## [Exercise objective]
Count the lines in the listing below that hold the string "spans". Reply with the number alone.

• • • •

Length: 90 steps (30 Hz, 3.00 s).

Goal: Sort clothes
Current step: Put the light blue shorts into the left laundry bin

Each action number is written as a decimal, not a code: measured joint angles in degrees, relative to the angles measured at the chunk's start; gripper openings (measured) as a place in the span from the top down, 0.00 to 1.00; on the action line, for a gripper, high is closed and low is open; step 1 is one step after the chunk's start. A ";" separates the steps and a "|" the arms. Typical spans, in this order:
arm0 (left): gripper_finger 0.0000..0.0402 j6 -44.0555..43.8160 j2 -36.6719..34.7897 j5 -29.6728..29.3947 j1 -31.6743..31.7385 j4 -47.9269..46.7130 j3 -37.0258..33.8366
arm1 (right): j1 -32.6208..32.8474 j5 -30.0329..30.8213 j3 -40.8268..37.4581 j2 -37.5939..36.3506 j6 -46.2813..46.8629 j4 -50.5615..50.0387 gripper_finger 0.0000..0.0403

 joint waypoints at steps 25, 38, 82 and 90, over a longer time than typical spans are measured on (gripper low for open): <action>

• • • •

## [Written response]
2